In the scientific / engineering / etc literature there is "peer review". Just because you get first dibs on an idea doesn't mean you are infallible. Same principle here.

@MajorJuggler

I'm a math guy too and I have really enjoyed your mathematical analyses on other threads I found them very enlightening and helped me in my own planning and tactics for this game.

Thanks. :)

But your certainty that you know better than the game designers is a little arrogant. You yourself admitted that things like barrel-roll weren't included in your calculations.

It is true that you need to contort non-statistical measures (barrel roll, movement templates) into statistical form to fit Lanchester's laws, so the degree of uncertainty increases as it becomes a reductionist argument. That's why I also ran some numbers specifically on evade and barrel roll in the fixing the TIE Advanced thread, to see what would be needed for the X-wing vs TIE Advanced damage numbers to equalize. It is a long thread so you probably missed it. Heck, I might have a hard time finding it now. :P Bottom line, evade is worse than focus if you have more than 1 ship, and it's virtually impossible to use barrel roll to make back the damage deficit.

Again I point you back to the Tournament winning list of Y-wings.

Actually.... the numbers are not at all unfavorable to the Y-wing, even naked Y-wings compared to naked X-wings. If anything, I would argue that although Y-wings were generally out of favor in the initial meta game, their use is now converging closer to what you would expect from their "figure of merit" that you can derive from Lanchester's Laws. I have always been a closet fan of Y-wings. :D

I would be highly surprised if they don't have a statistician around, they make games and games use rather a lot of stats.

Also what is with the fascination with Lanchester's law? Surely the Salvo Combat model is more appropriate for this game? We are absolutely in a discrete time situation with attack power high relative to number of shots and we have defensive firepower. Try running the algorithms in that situation. I think you might be surprised :)

I would be highly surprised if they don't have a statistician around, they make games and games use rather a lot of stats.

Also what is with the fascination with Lanchester's law? Surely the Salvo Combat model is more appropriate for this game? We are absolutely in a discrete time situation with attack power high relative to number of shots and we have defensive firepower. Try running the algorithms in that situation. I think you might be surprised :)

Yeah, I have run salvo simulations as well, using the expected damage numbers from the dice + actions + focus fire. I haven't gone so far yet as to get the probability density function for damage after each round of firing, but it's on my eventual to do list. I doubt it will happen in the next few months though, too much else going on, what with working full time and simultaneously finishing my degree.

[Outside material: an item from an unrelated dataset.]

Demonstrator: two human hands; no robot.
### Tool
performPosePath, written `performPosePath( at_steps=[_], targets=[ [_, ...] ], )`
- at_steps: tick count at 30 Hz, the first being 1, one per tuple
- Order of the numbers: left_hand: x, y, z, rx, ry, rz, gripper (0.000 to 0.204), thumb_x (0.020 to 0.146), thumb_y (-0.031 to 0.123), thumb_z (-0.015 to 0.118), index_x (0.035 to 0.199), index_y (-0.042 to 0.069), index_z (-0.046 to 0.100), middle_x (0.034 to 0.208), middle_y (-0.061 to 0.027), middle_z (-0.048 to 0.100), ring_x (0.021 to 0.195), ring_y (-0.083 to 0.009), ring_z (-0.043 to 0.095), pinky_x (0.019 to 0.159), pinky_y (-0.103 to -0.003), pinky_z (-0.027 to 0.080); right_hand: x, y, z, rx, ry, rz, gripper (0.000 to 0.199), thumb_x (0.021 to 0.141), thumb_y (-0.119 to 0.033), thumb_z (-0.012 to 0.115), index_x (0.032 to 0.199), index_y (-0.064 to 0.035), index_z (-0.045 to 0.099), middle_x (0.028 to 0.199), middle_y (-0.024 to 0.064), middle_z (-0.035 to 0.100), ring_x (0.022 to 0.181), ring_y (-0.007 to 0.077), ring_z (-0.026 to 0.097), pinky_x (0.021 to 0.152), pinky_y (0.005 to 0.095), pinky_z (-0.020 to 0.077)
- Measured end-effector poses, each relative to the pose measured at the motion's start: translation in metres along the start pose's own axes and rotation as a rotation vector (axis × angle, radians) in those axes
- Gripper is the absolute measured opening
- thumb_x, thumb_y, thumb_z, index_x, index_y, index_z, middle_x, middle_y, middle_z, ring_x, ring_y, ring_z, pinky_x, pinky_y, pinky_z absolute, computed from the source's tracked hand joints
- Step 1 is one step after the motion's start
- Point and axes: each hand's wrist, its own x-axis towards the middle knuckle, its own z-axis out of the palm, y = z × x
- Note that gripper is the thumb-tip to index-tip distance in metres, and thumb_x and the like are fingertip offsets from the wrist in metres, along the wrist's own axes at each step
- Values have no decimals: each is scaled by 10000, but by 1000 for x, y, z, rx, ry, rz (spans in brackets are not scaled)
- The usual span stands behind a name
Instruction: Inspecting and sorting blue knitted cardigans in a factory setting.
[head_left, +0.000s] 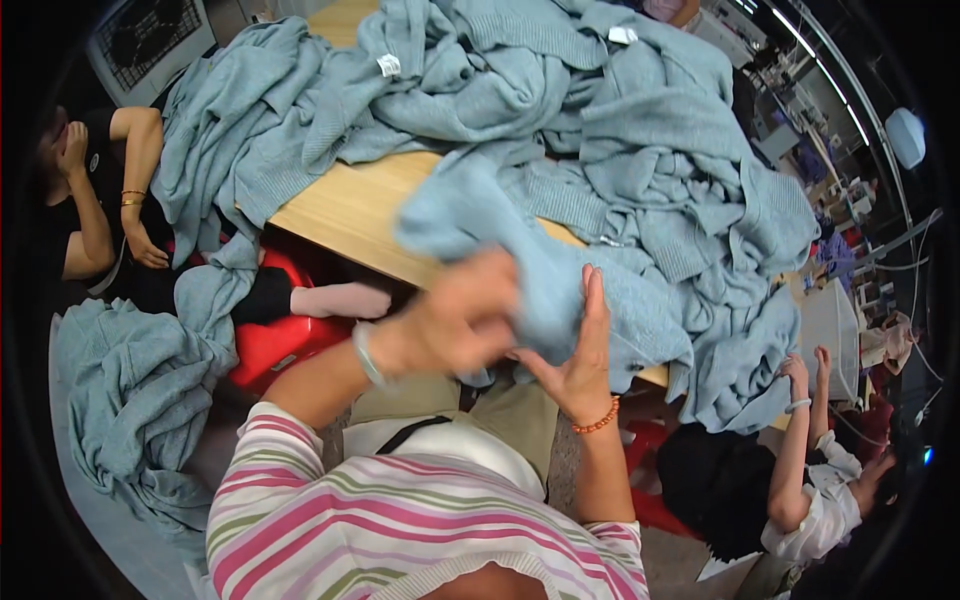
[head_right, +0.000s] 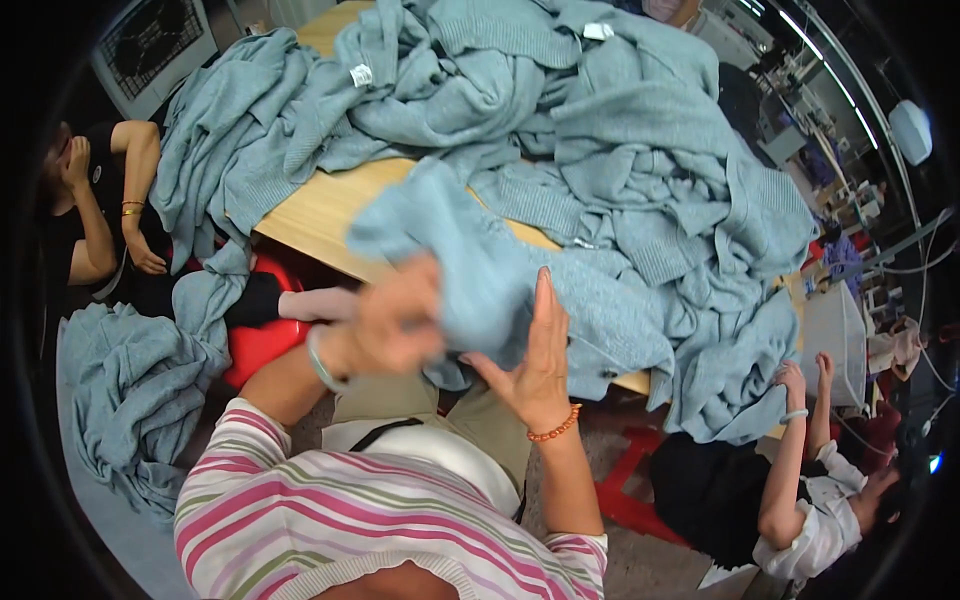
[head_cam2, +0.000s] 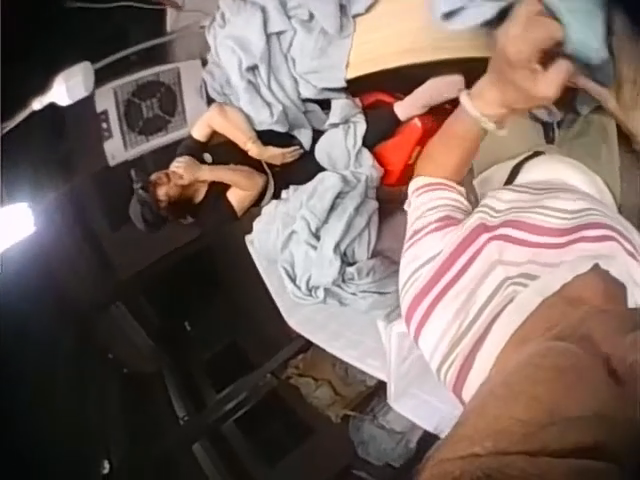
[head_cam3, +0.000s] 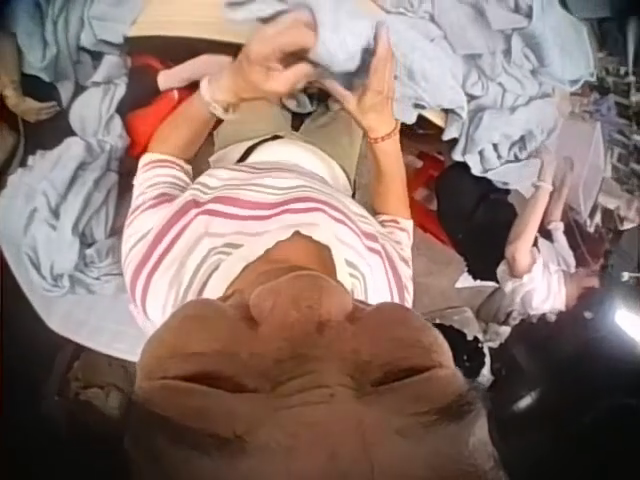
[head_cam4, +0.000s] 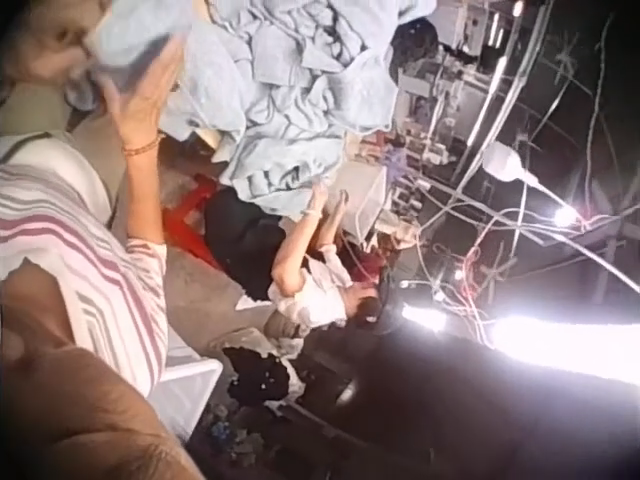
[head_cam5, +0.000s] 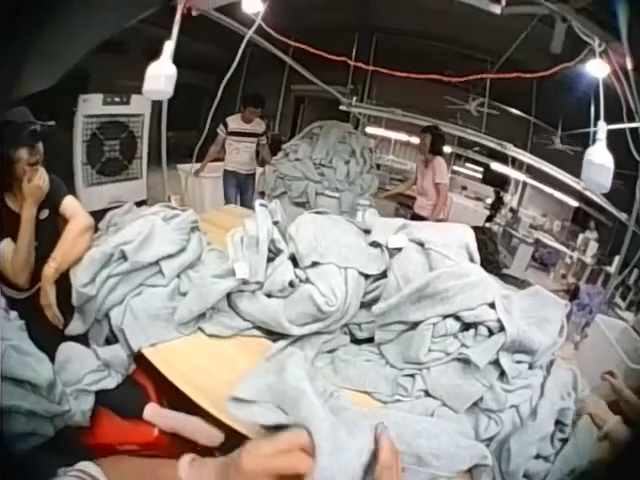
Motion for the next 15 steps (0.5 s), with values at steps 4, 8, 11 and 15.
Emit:
performPosePath(
  at_steps=[4,8,11,15],
  targets=[
    [15,48,51,-187,-521,427,141,813,70,560,931,-6,554,1030,-153,548,914,-314,563,804,-358,478,-22,5,-25,-170,17,-62,774,847,-257,681,1451,12,278,1499,187,311,1379,304,297,1143,400,222],
    [14,42,57,-195,-473,449,228,811,59,566,1021,-29,567,1047,-162,540,959,-328,570,812,-373,490,-38,19,-75,-433,252,64,661,901,-256,607,1439,-4,317,1485,174,342,1349,288,346,1111,392,284],
    [24,27,55,-288,-400,387,181,788,68,637,953,19,581,1033,-158,531,993,-355,550,823,-415,476,-100,40,-216,-676,440,237,582,942,-255,552,1431,-16,346,1475,165,365,1326,275,382,1087,386,330],
    [43,-13,49,-30,-403,346,228,723,79,692,936,64,611,1044,-138,557,1051,-356,547,881,-440,453,-189,-33,-302,-1355,630,284,413,934,-267,574,1264,-18,565,1197,142,632,1121,284,585,955,390,469]
  ],
)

Yes. I might get around to this at some point. Rather too similar to my day job for real enthusiam though...

Also would be interested in building a Monte Carlo model too. 100 Tie Adv vs 100 X-wing (same points value). What is the prob of victory for each side assuming a number of different options:

Range: 1, 2, 3

Fire Order: Simul, X first, Tie first

Action Use: Defensive Focus, Offensive Focus, Target Lock, Evade, Barrel Roll (hmm hard - some % chance of being out of arc?)

Target Decision: Opposite number, weakest enemy, strongest enemy, focus fire, spread fire etc

Then vary numbers to get 50% victory chance for each... Barrel roll and dials are hardest to evaluate here.

There are 2 sides to the "fixing" coin. There are those who just lament that things are not going well for whatever card/ship/pilot they really like and want to rant/or home brew. Then there are those that see an imbalance and look at ways to change that imbalance, improve game play and enjoyment, and learn a whole lot about the game as you go.

I really dislike the first and I am certainly one of the latter. Seldom am I content with "this sucks"; I learn a lot about the game and how it works by seeing how changes improve or disrupt game play. In play testing I also get to play with a different purpose than just "wining".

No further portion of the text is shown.